### [ASSIGNMENT]
Copy exactly the lines of the data below that run from the line holding "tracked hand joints" through the line holding "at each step", both ends included.
---------- RECORDS FOR PROCESSING
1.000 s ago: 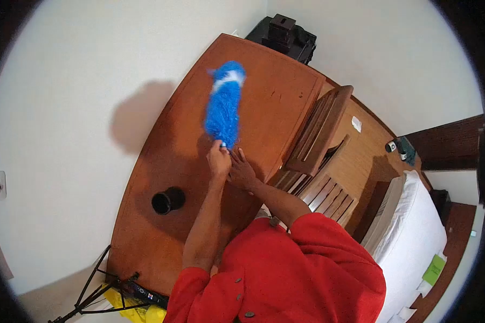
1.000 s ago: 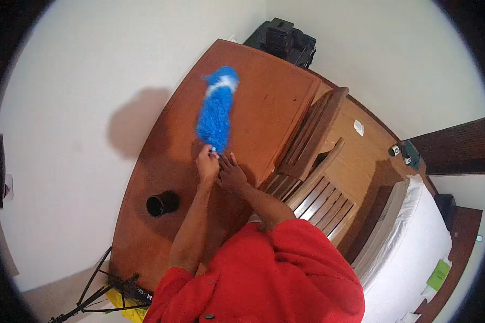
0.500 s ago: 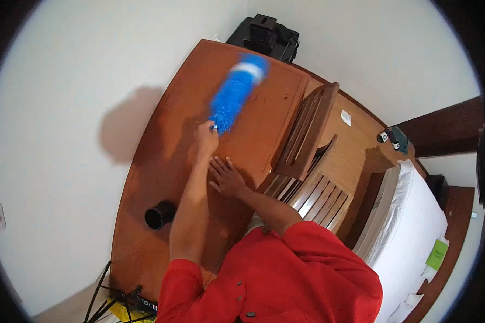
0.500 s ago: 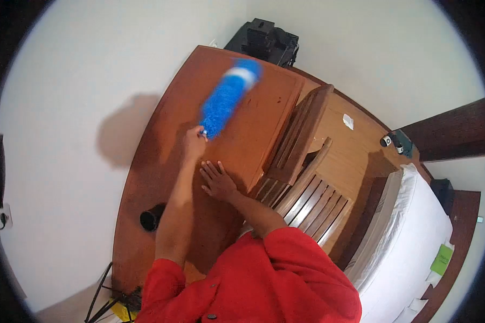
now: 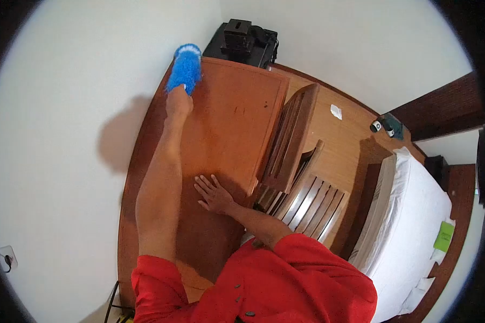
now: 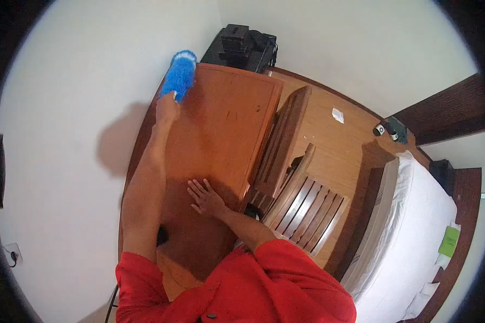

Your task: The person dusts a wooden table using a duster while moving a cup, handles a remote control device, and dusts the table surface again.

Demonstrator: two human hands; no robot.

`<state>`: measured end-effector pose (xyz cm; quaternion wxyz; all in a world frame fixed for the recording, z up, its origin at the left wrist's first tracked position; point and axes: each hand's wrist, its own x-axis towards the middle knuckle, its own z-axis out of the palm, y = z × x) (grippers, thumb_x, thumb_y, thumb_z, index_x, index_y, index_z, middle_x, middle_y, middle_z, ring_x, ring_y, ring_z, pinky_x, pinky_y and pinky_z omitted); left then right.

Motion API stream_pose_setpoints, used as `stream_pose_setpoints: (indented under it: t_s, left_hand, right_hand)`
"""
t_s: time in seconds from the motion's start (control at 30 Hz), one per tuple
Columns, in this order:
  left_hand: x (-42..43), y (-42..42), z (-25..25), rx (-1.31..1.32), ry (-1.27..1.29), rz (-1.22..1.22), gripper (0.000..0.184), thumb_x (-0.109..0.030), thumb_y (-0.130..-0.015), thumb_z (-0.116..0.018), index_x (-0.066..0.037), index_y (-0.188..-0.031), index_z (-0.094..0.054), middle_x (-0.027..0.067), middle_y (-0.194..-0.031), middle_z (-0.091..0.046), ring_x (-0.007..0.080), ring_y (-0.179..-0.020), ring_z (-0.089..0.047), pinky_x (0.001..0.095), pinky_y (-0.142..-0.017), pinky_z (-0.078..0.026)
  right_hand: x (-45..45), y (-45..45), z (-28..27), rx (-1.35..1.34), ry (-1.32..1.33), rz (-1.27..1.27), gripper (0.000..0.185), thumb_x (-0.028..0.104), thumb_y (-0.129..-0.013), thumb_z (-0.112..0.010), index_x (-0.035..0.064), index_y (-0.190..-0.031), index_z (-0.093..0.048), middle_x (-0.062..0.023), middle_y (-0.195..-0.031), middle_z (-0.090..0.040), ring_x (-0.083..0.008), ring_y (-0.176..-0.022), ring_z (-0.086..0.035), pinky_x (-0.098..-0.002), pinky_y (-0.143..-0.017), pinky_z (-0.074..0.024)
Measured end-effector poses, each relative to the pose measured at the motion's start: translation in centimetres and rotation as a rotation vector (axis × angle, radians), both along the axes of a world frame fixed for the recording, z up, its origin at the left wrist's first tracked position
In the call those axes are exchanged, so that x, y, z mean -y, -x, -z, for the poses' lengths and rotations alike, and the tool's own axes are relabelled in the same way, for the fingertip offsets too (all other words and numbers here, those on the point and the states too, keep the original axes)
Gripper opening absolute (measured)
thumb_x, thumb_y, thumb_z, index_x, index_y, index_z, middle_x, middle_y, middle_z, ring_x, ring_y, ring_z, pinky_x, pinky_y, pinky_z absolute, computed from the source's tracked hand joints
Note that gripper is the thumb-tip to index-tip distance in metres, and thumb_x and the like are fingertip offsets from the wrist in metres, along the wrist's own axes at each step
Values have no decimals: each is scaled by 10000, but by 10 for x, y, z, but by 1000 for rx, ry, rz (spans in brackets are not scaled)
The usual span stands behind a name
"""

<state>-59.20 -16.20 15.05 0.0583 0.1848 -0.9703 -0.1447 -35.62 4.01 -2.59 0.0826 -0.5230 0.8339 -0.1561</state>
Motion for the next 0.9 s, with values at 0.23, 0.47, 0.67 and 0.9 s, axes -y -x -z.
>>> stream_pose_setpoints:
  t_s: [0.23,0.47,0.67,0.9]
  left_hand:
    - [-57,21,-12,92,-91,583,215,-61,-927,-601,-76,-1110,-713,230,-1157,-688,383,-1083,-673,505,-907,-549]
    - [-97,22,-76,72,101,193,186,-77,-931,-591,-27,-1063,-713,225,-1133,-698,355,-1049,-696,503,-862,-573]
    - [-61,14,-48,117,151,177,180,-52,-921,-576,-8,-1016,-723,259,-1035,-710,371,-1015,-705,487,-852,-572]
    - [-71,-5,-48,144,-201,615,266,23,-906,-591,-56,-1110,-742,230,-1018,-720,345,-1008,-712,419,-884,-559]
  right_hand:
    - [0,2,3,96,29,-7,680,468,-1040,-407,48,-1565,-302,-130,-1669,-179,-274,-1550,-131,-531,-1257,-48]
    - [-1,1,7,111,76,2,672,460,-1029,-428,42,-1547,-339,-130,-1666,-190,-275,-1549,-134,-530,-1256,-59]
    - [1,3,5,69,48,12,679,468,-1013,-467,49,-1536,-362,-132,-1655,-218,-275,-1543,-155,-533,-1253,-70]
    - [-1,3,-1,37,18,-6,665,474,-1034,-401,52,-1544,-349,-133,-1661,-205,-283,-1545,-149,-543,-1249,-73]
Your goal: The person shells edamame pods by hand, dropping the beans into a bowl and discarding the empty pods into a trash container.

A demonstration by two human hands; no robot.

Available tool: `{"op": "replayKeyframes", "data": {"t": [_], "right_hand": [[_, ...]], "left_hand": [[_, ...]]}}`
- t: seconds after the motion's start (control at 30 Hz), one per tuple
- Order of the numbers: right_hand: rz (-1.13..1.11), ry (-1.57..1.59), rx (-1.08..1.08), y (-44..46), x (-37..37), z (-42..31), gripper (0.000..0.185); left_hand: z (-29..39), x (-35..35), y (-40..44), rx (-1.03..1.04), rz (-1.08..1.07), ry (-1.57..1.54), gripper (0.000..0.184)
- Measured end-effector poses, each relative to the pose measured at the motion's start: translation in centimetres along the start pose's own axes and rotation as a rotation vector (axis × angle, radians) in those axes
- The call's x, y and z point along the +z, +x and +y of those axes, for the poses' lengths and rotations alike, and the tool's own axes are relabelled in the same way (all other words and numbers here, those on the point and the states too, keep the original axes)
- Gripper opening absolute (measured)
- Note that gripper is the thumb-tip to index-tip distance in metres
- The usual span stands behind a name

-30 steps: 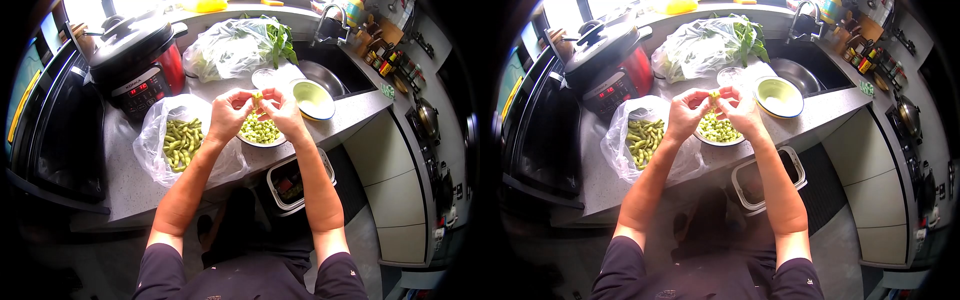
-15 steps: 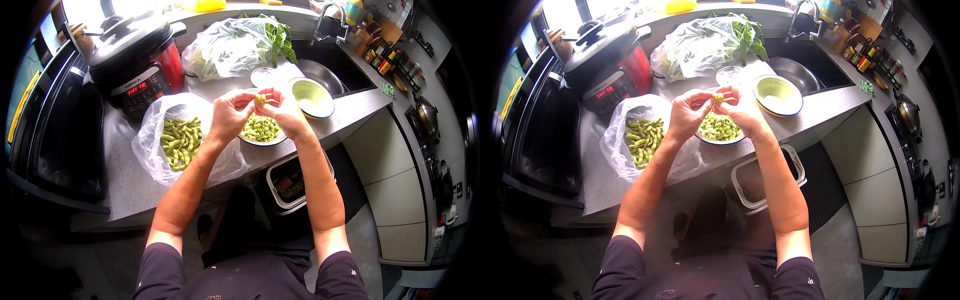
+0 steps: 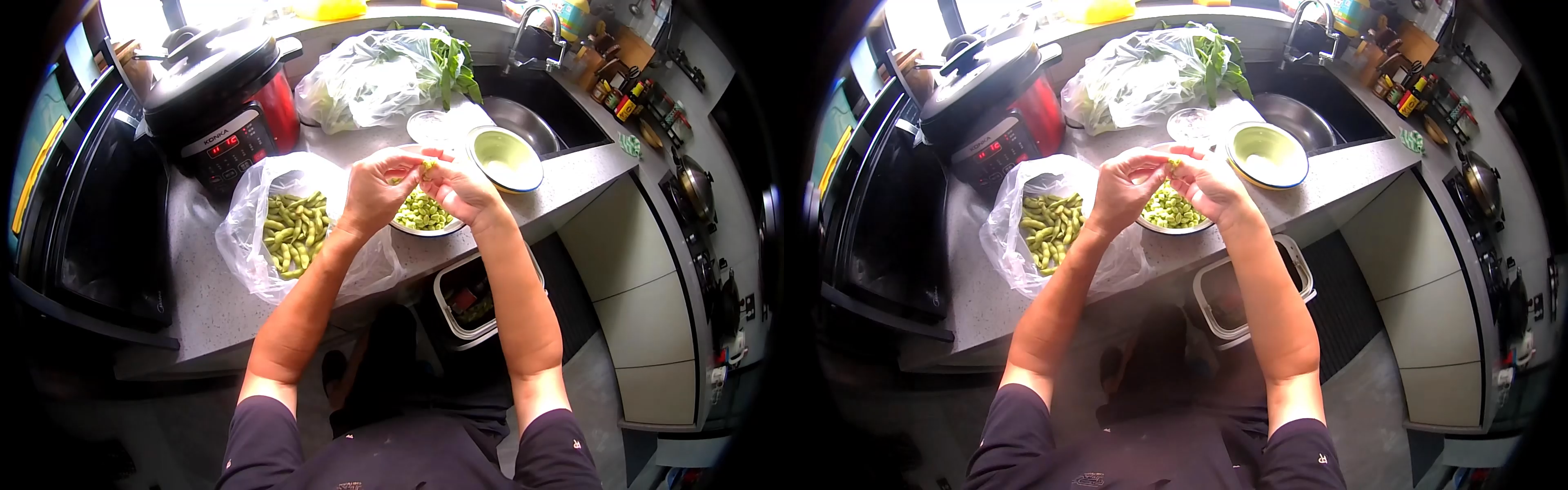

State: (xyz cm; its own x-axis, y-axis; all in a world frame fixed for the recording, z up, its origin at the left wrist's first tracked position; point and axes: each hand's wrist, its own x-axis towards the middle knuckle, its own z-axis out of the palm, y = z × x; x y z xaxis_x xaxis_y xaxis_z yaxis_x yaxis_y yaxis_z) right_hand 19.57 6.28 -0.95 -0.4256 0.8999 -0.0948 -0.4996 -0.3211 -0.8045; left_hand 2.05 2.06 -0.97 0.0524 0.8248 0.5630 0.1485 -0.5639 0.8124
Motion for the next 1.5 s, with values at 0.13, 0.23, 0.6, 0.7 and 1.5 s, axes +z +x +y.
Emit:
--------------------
### [REPLY TO THE TASK]
thumb_x, thumb_y, thumb_z, index_x, index_y, index_z, middle_x, middle_y, middle_z, ring_x, ring_y, ring_z, pinky_x, pinky_y, pinky_z absolute, computed from the source's tracked hand joints
Note that gripper is the thumb-tip to index-tip distance in metres, and thumb_x and the like are fingertip offsets from the wrist in metres, along the wrist's own axes at each step

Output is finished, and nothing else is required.